▸ **TASK INSTRUCTIONS**:
Examine each line of the data. Copy those that contain the string "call".

▸ **STORED DATA**:
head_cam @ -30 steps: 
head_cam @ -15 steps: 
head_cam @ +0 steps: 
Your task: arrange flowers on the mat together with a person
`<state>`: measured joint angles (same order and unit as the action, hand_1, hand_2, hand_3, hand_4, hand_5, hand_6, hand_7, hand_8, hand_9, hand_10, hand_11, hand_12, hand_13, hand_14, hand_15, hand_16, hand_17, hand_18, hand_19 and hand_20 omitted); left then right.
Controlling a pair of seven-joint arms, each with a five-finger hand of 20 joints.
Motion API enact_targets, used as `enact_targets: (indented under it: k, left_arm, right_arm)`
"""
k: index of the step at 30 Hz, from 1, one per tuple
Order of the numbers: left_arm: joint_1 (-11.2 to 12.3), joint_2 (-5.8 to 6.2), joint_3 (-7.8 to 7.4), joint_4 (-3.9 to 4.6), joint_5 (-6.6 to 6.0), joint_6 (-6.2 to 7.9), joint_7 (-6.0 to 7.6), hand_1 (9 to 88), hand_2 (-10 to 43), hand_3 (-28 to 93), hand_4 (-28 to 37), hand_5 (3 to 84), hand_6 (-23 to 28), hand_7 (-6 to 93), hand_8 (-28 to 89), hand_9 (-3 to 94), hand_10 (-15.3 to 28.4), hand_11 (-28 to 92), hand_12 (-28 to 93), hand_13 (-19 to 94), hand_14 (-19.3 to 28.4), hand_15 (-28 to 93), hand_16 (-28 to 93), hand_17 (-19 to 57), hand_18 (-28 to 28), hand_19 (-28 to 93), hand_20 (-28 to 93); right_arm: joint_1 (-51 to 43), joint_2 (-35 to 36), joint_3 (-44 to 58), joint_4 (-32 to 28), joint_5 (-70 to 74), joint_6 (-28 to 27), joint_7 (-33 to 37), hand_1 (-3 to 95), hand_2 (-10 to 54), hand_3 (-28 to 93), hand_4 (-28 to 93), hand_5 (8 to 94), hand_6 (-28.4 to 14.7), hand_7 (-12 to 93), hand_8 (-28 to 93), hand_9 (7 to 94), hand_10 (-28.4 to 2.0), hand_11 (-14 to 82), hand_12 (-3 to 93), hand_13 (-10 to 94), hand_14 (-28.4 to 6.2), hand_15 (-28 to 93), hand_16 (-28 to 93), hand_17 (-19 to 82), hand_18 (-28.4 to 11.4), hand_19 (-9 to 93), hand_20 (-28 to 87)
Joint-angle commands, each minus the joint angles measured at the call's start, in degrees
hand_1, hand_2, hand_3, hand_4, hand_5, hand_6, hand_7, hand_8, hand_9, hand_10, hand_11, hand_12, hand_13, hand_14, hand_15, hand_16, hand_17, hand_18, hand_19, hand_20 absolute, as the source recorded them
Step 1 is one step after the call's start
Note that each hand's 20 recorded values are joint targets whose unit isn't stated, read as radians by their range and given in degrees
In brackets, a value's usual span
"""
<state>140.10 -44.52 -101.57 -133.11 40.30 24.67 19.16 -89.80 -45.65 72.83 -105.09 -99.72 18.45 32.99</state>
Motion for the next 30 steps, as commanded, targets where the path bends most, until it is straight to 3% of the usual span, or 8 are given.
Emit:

▸ **EXERCISE RESULT**:
Joint-angle commands, each minus the joint angles measured at the call's start, in degrees
Step 1 is one step after the call's start

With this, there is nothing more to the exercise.